The answer should consist of every line in the material below that has the word "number".

+--

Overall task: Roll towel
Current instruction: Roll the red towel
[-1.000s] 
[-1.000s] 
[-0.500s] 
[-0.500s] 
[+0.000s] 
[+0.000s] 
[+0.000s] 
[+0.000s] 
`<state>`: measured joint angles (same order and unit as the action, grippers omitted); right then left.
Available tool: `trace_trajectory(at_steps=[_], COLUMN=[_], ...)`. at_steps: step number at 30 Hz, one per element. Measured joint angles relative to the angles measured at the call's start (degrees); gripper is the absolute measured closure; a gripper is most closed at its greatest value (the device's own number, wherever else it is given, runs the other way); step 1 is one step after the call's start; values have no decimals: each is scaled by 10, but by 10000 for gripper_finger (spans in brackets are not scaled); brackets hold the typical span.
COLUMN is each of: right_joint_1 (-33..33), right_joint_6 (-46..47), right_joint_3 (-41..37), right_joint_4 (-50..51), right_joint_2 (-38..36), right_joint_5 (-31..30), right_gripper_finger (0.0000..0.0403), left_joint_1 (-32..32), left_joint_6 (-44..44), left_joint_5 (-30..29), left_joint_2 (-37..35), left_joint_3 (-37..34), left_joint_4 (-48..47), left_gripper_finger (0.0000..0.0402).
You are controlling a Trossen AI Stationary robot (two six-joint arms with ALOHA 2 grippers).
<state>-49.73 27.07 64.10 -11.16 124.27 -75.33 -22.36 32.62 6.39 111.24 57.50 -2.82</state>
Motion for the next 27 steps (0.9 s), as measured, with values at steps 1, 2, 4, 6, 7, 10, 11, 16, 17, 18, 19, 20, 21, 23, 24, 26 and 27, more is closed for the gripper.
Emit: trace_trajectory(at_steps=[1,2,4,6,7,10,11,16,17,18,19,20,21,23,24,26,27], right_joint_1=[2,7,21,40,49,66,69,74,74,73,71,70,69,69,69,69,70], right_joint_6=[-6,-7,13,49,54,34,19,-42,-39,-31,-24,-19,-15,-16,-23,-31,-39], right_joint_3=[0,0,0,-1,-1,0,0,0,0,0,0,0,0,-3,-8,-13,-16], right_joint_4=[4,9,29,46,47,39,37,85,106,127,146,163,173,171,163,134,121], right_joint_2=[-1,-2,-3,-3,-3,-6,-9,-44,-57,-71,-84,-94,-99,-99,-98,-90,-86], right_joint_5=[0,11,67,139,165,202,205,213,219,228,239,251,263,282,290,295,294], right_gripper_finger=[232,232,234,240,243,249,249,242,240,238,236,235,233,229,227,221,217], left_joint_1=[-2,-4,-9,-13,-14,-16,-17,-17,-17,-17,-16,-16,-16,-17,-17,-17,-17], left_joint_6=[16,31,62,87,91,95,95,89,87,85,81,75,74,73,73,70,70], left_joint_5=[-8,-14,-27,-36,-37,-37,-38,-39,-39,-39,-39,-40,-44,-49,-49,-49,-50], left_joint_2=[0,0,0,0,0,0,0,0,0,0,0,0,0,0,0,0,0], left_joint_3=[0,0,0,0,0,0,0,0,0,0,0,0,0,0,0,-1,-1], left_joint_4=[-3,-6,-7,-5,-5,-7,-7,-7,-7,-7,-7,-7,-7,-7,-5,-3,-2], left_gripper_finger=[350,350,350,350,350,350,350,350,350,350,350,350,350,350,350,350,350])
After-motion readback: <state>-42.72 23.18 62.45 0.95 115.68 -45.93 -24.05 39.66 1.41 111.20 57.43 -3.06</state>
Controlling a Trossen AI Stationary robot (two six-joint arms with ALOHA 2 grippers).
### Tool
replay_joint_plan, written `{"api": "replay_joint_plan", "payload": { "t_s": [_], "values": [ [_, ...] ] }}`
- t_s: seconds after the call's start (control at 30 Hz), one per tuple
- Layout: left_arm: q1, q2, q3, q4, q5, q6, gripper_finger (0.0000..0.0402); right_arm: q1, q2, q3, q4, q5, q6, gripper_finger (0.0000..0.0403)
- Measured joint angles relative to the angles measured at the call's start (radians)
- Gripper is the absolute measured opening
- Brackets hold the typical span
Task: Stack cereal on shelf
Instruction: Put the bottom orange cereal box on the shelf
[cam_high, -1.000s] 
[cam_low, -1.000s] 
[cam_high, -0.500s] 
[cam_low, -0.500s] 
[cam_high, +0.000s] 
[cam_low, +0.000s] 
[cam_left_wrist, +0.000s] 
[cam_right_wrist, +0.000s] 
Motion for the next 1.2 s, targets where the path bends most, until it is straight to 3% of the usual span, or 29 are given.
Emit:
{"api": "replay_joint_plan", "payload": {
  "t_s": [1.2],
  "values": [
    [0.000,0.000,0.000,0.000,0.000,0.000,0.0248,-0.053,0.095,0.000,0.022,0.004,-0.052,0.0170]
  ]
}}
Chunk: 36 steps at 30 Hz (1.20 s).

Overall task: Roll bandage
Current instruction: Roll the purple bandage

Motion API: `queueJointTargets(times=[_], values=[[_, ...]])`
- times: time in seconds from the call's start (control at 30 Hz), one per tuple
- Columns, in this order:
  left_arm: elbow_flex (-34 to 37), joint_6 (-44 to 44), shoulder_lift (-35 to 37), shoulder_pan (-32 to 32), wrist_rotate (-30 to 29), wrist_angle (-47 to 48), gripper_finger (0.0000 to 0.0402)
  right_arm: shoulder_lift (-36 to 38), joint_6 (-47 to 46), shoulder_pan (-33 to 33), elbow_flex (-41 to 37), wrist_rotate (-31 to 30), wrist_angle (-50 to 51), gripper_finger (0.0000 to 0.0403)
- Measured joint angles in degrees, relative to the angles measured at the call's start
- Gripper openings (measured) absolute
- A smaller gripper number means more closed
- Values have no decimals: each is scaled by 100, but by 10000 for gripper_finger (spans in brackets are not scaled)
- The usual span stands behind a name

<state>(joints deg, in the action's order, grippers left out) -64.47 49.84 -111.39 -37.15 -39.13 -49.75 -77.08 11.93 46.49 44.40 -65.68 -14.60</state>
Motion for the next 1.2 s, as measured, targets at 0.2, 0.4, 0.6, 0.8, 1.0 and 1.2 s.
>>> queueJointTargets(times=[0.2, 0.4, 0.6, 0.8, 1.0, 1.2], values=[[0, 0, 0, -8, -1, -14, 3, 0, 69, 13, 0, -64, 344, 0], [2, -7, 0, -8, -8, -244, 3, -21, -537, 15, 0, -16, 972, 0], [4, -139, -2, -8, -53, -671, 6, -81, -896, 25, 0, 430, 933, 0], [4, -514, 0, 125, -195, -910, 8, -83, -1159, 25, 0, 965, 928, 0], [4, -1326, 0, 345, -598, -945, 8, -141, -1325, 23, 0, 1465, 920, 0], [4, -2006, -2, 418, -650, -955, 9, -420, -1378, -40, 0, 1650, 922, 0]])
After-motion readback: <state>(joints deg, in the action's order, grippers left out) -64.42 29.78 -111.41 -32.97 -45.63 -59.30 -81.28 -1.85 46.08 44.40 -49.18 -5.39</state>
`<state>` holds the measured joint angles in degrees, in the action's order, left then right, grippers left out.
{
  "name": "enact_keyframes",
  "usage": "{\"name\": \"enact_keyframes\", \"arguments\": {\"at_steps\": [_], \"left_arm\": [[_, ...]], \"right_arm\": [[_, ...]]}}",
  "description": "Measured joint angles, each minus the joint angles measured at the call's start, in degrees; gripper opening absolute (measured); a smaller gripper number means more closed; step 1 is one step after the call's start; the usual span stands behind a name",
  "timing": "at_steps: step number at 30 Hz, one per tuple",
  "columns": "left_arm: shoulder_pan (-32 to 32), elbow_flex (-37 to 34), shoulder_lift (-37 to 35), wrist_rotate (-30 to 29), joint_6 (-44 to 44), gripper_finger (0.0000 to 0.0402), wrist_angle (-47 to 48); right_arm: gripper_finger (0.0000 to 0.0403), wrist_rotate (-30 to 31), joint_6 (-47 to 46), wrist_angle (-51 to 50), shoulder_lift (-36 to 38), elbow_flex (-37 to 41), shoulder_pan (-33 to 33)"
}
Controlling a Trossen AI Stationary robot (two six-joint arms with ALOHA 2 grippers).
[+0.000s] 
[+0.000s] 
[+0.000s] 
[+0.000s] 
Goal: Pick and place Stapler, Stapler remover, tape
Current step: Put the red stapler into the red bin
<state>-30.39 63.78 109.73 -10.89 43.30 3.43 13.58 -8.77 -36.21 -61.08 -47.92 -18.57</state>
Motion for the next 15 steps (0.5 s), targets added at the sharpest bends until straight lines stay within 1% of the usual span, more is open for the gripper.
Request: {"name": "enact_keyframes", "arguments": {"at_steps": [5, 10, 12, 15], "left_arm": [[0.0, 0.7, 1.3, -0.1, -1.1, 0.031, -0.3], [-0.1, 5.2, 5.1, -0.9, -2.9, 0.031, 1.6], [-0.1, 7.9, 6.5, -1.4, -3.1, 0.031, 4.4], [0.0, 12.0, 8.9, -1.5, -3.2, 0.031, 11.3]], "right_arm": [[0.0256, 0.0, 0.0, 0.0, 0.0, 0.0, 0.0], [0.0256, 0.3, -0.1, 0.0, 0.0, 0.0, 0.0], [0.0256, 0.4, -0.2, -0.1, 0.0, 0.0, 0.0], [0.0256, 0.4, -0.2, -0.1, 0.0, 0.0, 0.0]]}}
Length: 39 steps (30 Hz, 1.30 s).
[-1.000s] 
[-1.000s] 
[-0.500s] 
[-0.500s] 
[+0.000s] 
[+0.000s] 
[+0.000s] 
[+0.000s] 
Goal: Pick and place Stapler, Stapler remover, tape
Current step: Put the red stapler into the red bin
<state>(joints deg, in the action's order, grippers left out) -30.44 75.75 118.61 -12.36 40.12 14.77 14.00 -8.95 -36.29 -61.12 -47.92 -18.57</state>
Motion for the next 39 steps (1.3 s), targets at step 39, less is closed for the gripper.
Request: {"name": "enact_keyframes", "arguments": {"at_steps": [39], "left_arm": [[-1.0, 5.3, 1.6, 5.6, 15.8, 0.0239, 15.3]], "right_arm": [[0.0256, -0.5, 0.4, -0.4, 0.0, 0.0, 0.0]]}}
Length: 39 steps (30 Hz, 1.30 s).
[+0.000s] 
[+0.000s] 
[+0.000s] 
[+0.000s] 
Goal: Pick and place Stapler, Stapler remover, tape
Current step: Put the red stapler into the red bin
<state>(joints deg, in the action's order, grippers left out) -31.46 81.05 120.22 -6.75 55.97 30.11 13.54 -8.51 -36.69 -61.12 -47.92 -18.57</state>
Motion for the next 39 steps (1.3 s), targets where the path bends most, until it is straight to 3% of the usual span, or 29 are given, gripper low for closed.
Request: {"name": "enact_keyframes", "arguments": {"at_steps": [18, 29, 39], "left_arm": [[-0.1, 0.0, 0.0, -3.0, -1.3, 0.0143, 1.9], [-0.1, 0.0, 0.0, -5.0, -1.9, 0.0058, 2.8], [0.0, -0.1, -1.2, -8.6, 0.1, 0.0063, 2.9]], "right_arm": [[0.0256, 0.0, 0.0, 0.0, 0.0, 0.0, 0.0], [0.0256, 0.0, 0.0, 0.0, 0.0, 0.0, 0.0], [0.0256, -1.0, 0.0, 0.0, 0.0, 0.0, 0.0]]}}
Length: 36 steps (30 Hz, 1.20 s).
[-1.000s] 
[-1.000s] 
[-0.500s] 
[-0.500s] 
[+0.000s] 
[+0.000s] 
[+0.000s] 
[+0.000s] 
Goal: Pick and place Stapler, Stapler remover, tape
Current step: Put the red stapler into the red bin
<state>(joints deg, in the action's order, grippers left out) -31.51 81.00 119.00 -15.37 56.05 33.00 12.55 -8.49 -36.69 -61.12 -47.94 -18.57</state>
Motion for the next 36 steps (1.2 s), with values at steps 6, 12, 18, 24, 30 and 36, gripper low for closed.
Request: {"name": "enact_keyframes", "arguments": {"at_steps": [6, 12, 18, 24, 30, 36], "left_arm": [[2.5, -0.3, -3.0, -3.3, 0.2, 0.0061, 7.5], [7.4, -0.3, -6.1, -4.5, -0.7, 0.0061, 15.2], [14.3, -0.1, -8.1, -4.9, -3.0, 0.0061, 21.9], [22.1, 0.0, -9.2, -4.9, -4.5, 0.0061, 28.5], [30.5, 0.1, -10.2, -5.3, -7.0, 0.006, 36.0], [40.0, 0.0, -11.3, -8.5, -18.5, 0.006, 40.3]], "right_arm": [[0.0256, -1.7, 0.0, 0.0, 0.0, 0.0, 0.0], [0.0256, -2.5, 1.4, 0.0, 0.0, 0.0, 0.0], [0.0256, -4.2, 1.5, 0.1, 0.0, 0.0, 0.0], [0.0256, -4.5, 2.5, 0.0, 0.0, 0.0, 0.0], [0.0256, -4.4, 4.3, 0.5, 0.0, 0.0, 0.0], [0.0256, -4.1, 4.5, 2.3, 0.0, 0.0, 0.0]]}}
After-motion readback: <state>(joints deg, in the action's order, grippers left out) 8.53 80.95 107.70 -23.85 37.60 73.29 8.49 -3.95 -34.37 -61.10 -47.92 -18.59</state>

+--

YOUR RESPONSE »
Available tool: `trace_trajectory(at_steps=[_], COLUMN=[_], ...)`. at_steps: step number at 30 Hz, one per element. Measured joint angles relative to the angles measured at the call's start (degrees); gripper is the absolute measured closure; a gripper is most closed at its greatest value (the device's own number, wherever else it is given, runs the other way); step 1 is one step after the call's start; values have no decimals: each is scaled by 10, but by 10000 for gripper_finger (spans in brackets are not scaled); brackets hold the typical span.
- A smaller gripper number means more closed
  "description": "Measured joint angles, each minus the joint angles measured at the call's start, in degrees; gripper opening absolute (measured); a smaller gripper number means more closed; step 1 is one step after the call's start; the usual span stands behind a name",
  "timing": "at_steps: step number at 30 Hz, one per tuple",

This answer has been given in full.